• REQUIRED WORK: Going from the line that contains "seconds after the" down to the last line in the listing below, reproduce every line exactly and include no others.
---- RAW DATA
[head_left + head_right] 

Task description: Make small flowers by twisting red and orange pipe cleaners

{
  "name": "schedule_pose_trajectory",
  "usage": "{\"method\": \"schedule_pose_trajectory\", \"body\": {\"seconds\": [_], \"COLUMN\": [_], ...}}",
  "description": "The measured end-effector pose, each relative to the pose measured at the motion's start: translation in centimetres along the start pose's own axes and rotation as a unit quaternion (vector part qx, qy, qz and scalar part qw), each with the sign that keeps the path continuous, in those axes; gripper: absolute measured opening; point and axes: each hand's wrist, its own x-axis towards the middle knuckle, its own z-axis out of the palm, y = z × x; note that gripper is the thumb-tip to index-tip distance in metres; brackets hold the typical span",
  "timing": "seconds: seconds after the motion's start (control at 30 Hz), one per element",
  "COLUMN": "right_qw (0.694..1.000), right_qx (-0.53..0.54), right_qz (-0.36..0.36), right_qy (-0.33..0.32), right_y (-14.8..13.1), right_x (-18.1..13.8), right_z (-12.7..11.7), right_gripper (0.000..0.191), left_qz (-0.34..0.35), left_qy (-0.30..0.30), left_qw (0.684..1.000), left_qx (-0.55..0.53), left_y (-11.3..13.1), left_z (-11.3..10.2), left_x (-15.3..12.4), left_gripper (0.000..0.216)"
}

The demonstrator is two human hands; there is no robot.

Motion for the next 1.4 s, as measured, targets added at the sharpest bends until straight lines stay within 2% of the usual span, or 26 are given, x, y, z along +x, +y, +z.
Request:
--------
• RESULT OF THIS TASK:
  "timing": "seconds: seconds after the motion's start (control at 30 Hz), one per element",
  "COLUMN": "right_qw (0.694..1.000), right_qx (-0.53..0.54), right_qz (-0.36..0.36), right_qy (-0.33..0.32), right_y (-14.8..13.1), right_x (-18.1..13.8), right_z (-12.7..11.7), right_gripper (0.000..0.191), left_qz (-0.34..0.35), left_qy (-0.30..0.30), left_qw (0.684..1.000), left_qx (-0.55..0.53), left_y (-11.3..13.1), left_z (-11.3..10.2), left_x (-15.3..12.4), left_gripper (0.000..0.216)"
}

The demonstrator is two human hands; there is no robot.

Motion for the next 1.4 s, as measured, targets added at the sharpest bends until straight lines stay within 2% of the usual span, or 26 are given, x, y, z along +x, +y, +z.
Request:

Nothing else is part of this output.